A method of photolithographic color printing worked out and operated successfully by the firm of Orell Füssly, of Zürich, which started using it for monochrome work ca. 1886 and patented it in 1898. It is believed to have been a process of printing a light-sensitive asphaltum or bitumen film on stone under a continuous tone negative, and treating it in such a way that a fine grain image was formed. Very large editions of town views were made by this process, which can be classified as a form of screenless lithography. The process was later adapted to offset lithography and produced excellent screenless color lithographs in various art books published between the WW I and ca. WW II. See PHOTOCHROM-OFFSET.

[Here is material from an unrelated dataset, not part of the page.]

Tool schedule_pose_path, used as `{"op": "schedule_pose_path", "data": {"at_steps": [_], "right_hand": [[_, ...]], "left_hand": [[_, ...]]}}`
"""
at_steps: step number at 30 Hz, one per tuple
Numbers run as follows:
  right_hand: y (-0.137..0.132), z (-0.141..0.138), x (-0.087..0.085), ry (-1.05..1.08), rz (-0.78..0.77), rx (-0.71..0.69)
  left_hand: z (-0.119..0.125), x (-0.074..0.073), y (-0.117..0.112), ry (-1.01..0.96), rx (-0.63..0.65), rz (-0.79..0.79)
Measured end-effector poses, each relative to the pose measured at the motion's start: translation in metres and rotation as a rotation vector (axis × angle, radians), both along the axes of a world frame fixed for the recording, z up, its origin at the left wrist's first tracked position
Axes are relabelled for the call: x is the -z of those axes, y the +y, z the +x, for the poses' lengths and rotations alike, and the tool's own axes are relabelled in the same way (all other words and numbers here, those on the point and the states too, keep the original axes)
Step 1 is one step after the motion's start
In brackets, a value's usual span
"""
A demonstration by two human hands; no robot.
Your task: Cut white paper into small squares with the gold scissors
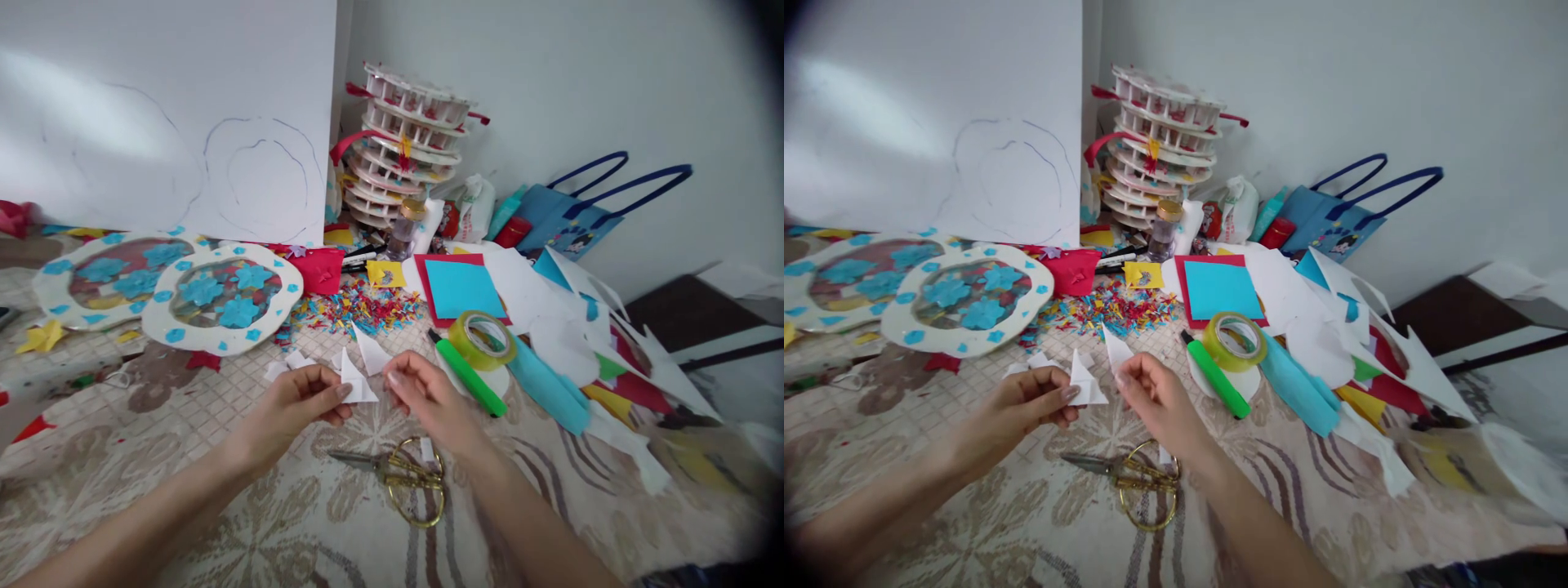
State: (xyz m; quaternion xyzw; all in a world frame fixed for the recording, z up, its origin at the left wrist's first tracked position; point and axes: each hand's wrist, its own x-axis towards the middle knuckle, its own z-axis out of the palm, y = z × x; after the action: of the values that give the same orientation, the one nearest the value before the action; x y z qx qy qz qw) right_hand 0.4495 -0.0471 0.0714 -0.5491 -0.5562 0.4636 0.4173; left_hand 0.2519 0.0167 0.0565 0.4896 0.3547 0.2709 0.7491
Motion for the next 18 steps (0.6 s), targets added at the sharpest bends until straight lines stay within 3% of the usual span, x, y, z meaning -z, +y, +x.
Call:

Large size photochroms, as opposed to the cheaper postcards printed by the same process, have almost the appearance of natural color photographs, although under a magnifying glass they will show a delicate grain pattern. There is also a characteristic caption in gold lettering along the base of the print, with a serial number and “P.Z.” for Photochrom, Zürich.

Similar processes include the FREY process and variants by Wetzel & Naumann, Müller & Trüb, Schulz, etc. (Nadeau, Encyclopedia, p. xxx.).

Photochrom, ca. 1905. 167x224 mm Photochrom, ca. 1905. 167 x 224 mm

Photochrom, ca. 1905. 167 x 224 mm.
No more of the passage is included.